IMAGE INTERPRETATION USING THE MASTECTOMY SPECIMENS

Six breast radiologists (S.M.H., with 6 years of breast imaging experience; H.H.K, with 27 years of experience, B.K.S, with 21 years of experience, N.M.C, with 15 years of experience, T.H.K, with 12 years of experience, and Y.J.K. with 5 years of experience) were involved in the image evaluation procedure. All radiologists independently evaluated the low-dose images (80%, 60%, 40%, 20%, and 10% of AEC) for lesion detection (no detection, detection), and by comparing them with the respective reference full-dose images, rated them for diagnostic quality using a qualitative 3-point scale (equivalent, acceptable, or unacceptable) while blinded to dose-level information. Each radiologist interpreted the images stored in DICOM format and was allowed to alter the window/level settings as required. After application of the denoising network to the low-dose images, the same radiologists again recorded whether the lesion was detectable or not, and they were presented with full-dose images and randomly corresponding low-dose and reconstructed full-dose images, and were again asked to rate their quality on the 3-point scale (decreased, equivalent, improved) compared to low-dose and full-dose images as reference standard.

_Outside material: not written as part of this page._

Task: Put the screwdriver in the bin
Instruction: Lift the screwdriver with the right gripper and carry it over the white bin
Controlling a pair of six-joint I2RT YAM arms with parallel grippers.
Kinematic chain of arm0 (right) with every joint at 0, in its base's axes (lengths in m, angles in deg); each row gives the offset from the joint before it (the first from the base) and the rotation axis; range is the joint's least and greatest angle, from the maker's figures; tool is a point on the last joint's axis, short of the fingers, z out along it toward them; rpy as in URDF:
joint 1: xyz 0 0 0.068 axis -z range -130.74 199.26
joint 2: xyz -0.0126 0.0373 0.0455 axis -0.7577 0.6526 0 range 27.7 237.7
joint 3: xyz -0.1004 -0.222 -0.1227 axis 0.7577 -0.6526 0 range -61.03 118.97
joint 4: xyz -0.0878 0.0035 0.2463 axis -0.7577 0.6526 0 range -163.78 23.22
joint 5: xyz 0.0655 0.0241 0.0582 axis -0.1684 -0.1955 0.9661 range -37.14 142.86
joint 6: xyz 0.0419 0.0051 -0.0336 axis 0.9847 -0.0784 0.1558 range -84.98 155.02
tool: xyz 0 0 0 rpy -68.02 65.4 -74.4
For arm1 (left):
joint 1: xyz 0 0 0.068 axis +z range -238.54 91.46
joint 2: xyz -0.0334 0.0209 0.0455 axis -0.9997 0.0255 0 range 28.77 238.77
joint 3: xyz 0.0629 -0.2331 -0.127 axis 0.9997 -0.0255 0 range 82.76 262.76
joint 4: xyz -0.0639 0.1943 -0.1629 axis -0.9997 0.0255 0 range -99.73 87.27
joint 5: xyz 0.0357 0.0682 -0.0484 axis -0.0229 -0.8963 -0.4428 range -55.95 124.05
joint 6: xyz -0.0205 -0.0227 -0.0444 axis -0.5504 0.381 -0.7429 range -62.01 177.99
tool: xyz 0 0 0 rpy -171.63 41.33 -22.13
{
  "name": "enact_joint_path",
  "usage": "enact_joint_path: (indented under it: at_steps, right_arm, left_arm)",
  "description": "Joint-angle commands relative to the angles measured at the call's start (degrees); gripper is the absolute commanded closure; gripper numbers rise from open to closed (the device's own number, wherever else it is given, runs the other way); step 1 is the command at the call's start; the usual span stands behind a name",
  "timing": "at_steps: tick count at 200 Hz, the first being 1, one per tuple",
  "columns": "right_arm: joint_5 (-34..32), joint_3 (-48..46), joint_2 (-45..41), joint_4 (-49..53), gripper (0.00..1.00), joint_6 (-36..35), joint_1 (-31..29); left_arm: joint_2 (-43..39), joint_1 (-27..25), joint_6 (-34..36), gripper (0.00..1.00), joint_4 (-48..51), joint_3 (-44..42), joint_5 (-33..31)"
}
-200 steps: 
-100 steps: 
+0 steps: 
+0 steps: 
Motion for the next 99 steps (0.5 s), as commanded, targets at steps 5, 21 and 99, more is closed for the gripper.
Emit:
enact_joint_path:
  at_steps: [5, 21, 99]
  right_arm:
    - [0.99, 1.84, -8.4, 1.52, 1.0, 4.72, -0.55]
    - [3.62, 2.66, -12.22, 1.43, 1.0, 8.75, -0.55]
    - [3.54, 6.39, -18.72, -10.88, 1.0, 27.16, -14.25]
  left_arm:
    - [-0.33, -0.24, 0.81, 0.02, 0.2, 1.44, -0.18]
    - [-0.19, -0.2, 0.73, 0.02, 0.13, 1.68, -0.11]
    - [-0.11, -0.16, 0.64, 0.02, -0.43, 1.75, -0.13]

APPLICATION FOR CLINICAL CASES

For the second step of our study, 102 patients with a recent diagnosis of breast cancer and who gave written informed consent, with approval by the institutional review boards of the above same six institution, underwent preoperative routine mammography consisting of cranio-caudal (CC) and mediolateral oblique (MLO) views with an additional MLO projection view using the pre-determined reduced low dose (obtained from the first step of our study). The patients were examined using Hologic (n = 62) or GE Healthcare systems (n = 40). The low-dose images were acquired by changing the mAs with the tube voltage fixed (ranges, 24–33 kVp for the Selenia Dimension; 26–34 kVp for the Senographe DS/Essential). All methods were carried out in accordance with relevant guidelines and regulations.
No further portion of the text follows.